* _What to produce_: Would you restate the full listing word for word and omit its pictures?
--- --- ---
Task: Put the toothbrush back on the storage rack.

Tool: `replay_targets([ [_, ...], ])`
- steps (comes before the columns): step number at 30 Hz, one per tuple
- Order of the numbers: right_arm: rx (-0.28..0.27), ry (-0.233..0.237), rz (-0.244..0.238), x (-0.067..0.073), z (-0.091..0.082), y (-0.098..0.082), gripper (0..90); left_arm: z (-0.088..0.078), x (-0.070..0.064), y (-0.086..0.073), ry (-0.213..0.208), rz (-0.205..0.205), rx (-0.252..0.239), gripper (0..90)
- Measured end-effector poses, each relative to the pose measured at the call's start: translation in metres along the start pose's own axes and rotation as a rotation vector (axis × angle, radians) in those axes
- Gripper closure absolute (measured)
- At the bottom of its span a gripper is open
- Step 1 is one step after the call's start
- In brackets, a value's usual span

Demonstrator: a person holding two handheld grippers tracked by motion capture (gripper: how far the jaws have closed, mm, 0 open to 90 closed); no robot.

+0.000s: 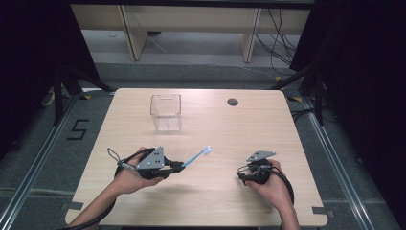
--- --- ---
* _Task solution_:
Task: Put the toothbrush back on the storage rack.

Tool: `replay_targets([ [_, ...], ])`
- steps (comes before the columns): step number at 30 Hz, one per tuple
- Order of the numbers: right_arm: rx (-0.28..0.27), ry (-0.233..0.237), rz (-0.244..0.238), x (-0.067..0.073), z (-0.091..0.082), y (-0.098..0.082), gripper (0..90); left_arm: z (-0.088..0.078), x (-0.070..0.064), y (-0.086..0.073), ry (-0.213..0.208), rz (-0.205..0.205), rx (-0.252..0.239), gripper (0..90)
- Measured end-effector poses, each relative to the pose measured at the call's start: translation in metres along the start pose's own axes and rotation as a rotation vector (axis × angle, radians) in those axes
- Gripper closure absolute (measured)
- At the bottom of its span a gripper is open
- Step 1 is one step after the call's start
- In brackets, a value's usual span

Demonstrator: a person holding two handheld grippers tracked by motion capture (gripper: how far the jaws have closed, mm, 0 open to 90 closed); no robot.

+0.000s: 

This response contains the complete answer.